IPS-LMU / emuR

The main R package for the EMU Speech Database Management System (EMU-SDMS)
http://ips-lmu.github.io/EMU.html
23 stars 15 forks source link

Running g2p with mapping outside web service #232

Closed nikopartanen closed 4 years ago

nikopartanen commented 4 years ago

Hi,

Sorry if this question is beyond the scope of emuR. I have created a SAMPA-mapping for the language I work with, Komi-Zyrian, and it seems to work really well now. I use it in emuR pipeline like this:

runBASwebservice_g2pForPronunciation(handle = db_handle,
                                     orthoAttributeDefinitionName = 'ORT',
                                     language = 'und', 
                                     canoAttributeDefinitionName = 'KAN', 
                                     params = list(embed = 'maus', imap=RCurl::fileUpload("kpv-sampa.txt")), 
                                     resume = FALSE, 
                                     verbose = TRUE)

However, I would like to run this mapping into a very large transcribed corpus just to inspect that all strange edge-cases are also going as intended.

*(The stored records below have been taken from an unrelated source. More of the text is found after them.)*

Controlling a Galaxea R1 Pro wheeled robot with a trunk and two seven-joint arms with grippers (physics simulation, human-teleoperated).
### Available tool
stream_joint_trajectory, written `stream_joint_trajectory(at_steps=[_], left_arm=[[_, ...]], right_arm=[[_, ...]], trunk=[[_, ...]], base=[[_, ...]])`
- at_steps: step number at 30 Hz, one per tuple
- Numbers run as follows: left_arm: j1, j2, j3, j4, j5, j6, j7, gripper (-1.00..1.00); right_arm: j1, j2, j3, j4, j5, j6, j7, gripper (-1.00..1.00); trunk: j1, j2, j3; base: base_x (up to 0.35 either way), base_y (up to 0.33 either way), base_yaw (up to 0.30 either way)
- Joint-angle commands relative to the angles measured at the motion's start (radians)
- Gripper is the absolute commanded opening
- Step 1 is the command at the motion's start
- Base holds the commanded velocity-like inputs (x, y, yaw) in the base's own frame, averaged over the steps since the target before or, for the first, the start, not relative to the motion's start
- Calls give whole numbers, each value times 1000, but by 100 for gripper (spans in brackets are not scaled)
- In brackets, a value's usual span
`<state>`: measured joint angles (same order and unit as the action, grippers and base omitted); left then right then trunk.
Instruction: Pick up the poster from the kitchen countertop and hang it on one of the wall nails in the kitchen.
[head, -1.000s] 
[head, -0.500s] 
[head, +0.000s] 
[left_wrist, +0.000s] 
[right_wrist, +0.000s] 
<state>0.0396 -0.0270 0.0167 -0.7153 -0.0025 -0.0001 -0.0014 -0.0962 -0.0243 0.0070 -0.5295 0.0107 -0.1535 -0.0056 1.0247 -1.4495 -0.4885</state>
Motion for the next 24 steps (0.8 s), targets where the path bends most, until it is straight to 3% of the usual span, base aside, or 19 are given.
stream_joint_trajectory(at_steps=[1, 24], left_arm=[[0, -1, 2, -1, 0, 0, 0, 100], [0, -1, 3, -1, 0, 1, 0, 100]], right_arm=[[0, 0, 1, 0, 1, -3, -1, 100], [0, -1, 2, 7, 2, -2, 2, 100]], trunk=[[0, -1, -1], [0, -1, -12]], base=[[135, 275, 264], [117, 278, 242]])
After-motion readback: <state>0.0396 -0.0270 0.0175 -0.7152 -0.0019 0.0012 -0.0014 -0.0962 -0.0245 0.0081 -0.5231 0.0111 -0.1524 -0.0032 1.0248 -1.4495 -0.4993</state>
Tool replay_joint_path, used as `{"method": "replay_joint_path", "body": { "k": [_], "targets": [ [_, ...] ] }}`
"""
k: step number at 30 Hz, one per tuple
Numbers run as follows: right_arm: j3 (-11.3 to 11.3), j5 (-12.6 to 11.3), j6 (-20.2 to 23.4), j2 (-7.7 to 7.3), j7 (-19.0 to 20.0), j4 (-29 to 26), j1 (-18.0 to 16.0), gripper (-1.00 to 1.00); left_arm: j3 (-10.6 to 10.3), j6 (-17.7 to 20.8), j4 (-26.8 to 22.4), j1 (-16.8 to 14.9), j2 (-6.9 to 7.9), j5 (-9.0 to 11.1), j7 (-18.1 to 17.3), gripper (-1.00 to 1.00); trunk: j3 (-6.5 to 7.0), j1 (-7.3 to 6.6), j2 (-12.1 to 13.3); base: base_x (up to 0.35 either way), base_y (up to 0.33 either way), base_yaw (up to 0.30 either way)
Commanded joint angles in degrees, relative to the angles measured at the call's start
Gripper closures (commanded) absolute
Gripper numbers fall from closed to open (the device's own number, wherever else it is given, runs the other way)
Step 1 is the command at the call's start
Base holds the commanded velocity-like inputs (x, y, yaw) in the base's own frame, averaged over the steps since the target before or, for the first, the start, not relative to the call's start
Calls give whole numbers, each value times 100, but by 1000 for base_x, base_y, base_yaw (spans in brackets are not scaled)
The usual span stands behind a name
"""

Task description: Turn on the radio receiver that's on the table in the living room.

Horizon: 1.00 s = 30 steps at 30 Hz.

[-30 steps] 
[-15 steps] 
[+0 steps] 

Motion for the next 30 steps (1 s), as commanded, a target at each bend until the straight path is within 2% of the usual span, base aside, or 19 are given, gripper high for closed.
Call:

And generally using this mapping as orthography > SAMPA transliteration pattern would be highly useful in different situations. So is it available somewhere as an independent tool or script that I could just wrap into something from R, for example? I understood that there is a Perl script called g2p.pl somewhere, but I couldn't find that from anywhere.

Thanks for your great work!

raphywink commented 4 years ago

Hi Niko,

sorry for the late reply on this one. Somehow I didn't get an email notification and my main focus has been the EMU-webApp in the last few weeks so I havn't checked the emuR issues in a while.

For what you are after I'd recommend looking at the BAS web services: The g2p.pl script (if you are referring to the g2p tool written by Uwe Reichel) is available as a web service there: https://clarin.phonetik.uni-muenchen.de/BASWebServices/interface/Grapheme2Phoneme You can also access that service using curl: https://clarin.phonetik.uni-muenchen.de/BASWebServices/help/help_developer#help_developer and https://clarin.phonetik.uni-muenchen.de/BASWebServices/services/help which you can access from R using the RCurl package.

Hope this helps

Greetings from Munich

nikopartanen commented 4 years ago

Thanks a lot! This helped very much, and everything works as I expected.